Ölüm halinde Mal Paylaşımı
Ölüm Halinde Eşin Katılma Alacağı Nasıl Yapılır
Eşin ölmesi durumunda , sağ kalan eşin mal rejiminden doğan hakları ayrıca mirasçı olması sebebiyle iki ayrı durumu bulunmaktadır. Günümüzde eşlerden biri ölünce sağ kalan eş ve diğer mirasçılar arasında doğrudan miras hukuku hükümlerine göre paylaşım yapılıyor olsa da , hukuken durum biraz daha farklıdır.
Eşlerden birinin ölmesi durumunda şağ kalan eş hem miras hukukundan kaynaklı hakları bulunmakta hem de aile hukukundan kaynaklı mal rejimine dair hakları bulunmaktadır. Ölüm durumunda mal paylaşımı yapılırken sağ kalan eşin öncelikle mal rejiminden yani aile hukukundan kaynaklı hakları öncelikli olarak verilmesi sonrasında mirasa ilişkin hükümlerin ve mal paylaşımının yapılması gerekmektedir.
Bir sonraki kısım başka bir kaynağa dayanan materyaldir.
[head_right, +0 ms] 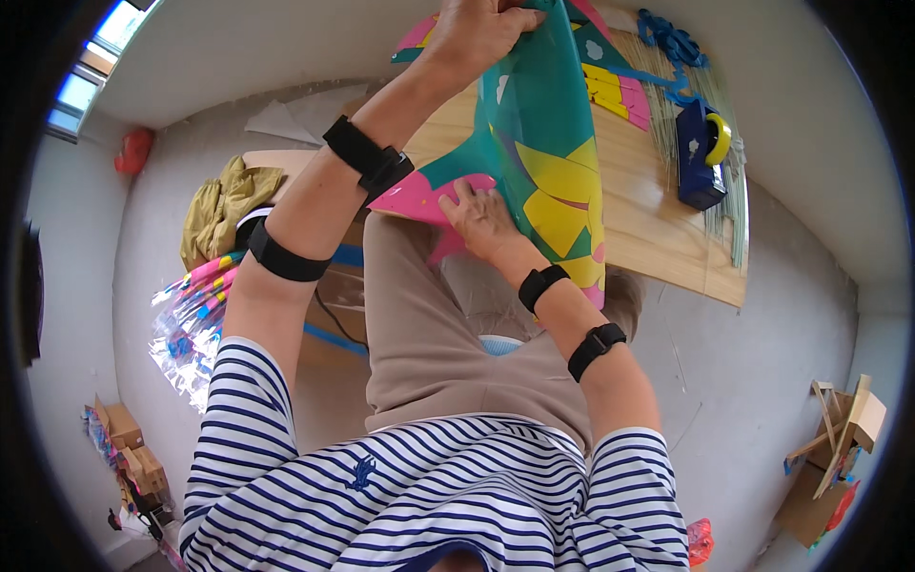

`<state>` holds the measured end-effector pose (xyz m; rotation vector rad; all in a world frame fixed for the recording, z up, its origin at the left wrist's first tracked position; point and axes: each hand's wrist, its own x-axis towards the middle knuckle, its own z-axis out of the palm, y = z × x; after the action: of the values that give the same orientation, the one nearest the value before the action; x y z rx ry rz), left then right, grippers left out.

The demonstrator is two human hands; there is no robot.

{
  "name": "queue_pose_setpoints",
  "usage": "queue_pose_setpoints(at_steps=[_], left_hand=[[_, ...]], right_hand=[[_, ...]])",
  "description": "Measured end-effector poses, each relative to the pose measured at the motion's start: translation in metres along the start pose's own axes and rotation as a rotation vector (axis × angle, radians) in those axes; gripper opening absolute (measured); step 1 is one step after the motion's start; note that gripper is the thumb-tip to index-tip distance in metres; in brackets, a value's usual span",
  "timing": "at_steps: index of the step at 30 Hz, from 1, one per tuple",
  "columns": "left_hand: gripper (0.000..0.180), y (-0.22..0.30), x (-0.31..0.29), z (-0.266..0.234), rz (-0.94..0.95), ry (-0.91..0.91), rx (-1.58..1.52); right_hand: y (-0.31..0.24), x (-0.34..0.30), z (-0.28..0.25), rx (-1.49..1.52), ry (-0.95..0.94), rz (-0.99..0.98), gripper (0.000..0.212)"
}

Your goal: The person is assembling a Pikachu-themed kite, attaching supports and preparing string.

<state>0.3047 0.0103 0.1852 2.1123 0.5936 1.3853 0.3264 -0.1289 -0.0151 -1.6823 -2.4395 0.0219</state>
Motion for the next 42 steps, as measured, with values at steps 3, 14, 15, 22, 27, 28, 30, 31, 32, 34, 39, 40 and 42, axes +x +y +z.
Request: queue_pose_setpoints(at_steps=[3, 14, 15, 22, 27, 28, 30, 31, 32, 34, 39, 40, 42], left_hand=[[0.012, -0.009, -0.004, -0.001, -0.043, -0.009, -0.059], [0.011, -0.031, -0.005, -0.012, -0.112, -0.045, -0.036], [0.012, -0.033, -0.004, -0.013, -0.116, -0.055, -0.028], [0.012, -0.045, -0.003, -0.017, -0.147, -0.011, 0.013], [0.009, -0.067, -0.002, -0.030, -0.239, -0.034, -0.052], [0.009, -0.068, -0.002, -0.033, -0.255, -0.037, -0.073], [0.008, -0.064, -0.002, -0.032, -0.272, -0.046, -0.140], [0.007, -0.058, -0.002, -0.032, -0.293, -0.050, -0.199], [0.007, -0.051, -0.003, -0.032, -0.314, -0.055, -0.260], [0.007, -0.037, -0.002, -0.033, -0.379, -0.141, -0.346], [0.007, -0.018, -0.005, -0.028, -0.481, -0.317, -0.570], [0.007, -0.019, -0.005, -0.026, -0.469, -0.359, -0.587], [0.007, -0.021, -0.003, -0.020, -0.445, -0.444, -0.614]], right_hand=[[0.001, 0.001, 0.005, 0.029, -0.008, -0.017, 0.043], [0.008, -0.010, 0.001, 0.289, 0.155, -0.051, 0.010], [0.008, -0.012, -0.004, 0.316, 0.158, -0.039, 0.009], [-0.017, -0.052, -0.102, 0.696, 0.322, -0.038, 0.014], [-0.007, -0.126, -0.202, 0.968, 0.598, 0.148, 0.012], [0.011, -0.145, -0.213, 0.800, 0.714, 0.161, 0.006], [0.036, -0.186, -0.232, 1.071, 1.029, 0.320, 0.015], [0.050, -0.208, -0.238, 1.015, 1.096, 0.450, 0.016], [0.065, -0.232, -0.237, 1.142, 1.183, 0.548, 0.017], [0.096, -0.285, -0.228, 1.320, 1.337, 0.691, 0.020], [0.148, -0.376, -0.189, 1.565, 1.459, 0.742, 0.027], [0.150, -0.385, -0.183, 1.582, 1.432, 0.763, 0.026], [0.154, -0.400, -0.164, 1.620, 1.378, 0.803, 0.025]])
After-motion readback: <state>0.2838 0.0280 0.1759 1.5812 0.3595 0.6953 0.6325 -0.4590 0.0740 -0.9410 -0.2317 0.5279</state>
Yani eş öldüğünde önce eşler arasında mal rejiminden kaynaklı tasfiye yapılır sonra terekede mal kalması durumunda ölen eş terekedeki malları miras hükümlerine göre eşe ve diğer mirasçılara paylaştırılır.
Medeni kanun 01.01.2002 de yürürlüğe girmiştir. Bu tarihten önce mal ayrılığı rejimi kabul edilirken bu tarihten sonra edinilmiş mallara katılma rejimi yasal mal rejimi olarak kabul edilmiştir. Bu tarihten önce evlenmiş olanlar bu tarihten sonra da otomatikman edinilmiş mallara katılma rejimine tabi olmuş olur.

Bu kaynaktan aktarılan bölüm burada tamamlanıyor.